# Task prompt:
For the string "wooden", state how many lines of the data hold it. Give nothing besides the number.

Extracted data entries:
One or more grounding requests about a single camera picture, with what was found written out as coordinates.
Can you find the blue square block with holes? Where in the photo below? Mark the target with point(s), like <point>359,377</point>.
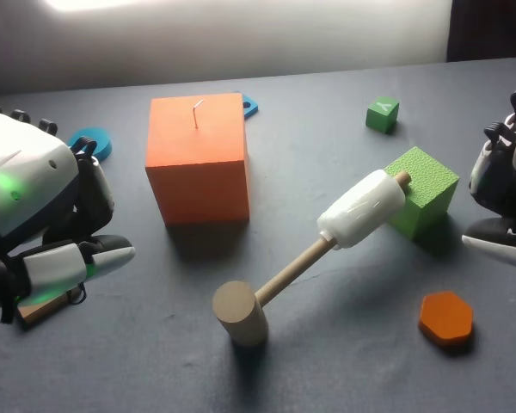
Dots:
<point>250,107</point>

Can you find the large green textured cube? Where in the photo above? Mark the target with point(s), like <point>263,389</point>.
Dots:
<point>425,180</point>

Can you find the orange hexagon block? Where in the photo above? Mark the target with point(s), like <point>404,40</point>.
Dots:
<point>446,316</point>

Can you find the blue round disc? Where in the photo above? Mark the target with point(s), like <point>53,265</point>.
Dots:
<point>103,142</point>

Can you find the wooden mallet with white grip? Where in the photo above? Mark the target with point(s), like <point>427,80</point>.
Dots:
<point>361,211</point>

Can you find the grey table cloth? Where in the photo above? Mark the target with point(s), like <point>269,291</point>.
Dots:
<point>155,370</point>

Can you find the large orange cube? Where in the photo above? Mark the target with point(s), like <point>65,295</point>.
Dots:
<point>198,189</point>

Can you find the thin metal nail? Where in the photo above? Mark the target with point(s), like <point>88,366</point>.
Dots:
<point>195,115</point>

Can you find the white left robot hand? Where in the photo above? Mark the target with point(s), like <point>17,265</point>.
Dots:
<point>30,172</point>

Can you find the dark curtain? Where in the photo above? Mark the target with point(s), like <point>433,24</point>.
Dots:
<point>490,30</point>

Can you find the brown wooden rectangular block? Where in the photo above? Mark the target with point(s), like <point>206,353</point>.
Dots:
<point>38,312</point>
...
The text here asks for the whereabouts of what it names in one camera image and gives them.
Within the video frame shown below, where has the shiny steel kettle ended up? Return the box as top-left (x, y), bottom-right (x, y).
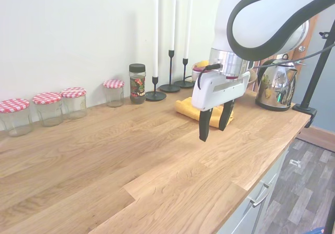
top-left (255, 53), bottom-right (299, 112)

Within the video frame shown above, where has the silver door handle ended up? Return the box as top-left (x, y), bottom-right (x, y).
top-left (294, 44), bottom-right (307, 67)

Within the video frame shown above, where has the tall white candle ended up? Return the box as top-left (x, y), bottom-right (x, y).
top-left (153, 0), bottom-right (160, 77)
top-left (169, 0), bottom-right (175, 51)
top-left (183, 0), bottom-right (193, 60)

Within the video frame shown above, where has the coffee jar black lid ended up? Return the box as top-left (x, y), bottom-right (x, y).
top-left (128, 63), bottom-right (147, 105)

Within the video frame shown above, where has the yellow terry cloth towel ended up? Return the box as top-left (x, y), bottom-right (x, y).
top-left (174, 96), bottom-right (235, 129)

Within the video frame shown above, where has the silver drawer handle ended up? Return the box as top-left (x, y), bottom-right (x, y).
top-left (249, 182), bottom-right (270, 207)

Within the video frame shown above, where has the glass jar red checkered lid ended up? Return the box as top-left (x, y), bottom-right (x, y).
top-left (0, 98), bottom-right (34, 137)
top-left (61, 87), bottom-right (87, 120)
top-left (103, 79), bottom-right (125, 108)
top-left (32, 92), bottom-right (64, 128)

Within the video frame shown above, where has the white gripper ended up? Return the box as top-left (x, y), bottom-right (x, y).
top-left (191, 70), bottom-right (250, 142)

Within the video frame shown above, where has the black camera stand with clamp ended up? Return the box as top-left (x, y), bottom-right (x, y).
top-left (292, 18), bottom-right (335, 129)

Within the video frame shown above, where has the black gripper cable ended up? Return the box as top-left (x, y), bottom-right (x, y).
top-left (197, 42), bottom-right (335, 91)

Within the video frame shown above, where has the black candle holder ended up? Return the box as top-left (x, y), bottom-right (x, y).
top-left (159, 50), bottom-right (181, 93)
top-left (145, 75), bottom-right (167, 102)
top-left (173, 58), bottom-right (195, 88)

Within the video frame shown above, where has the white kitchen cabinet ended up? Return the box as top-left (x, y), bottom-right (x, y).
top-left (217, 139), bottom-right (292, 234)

# Expected answer:
2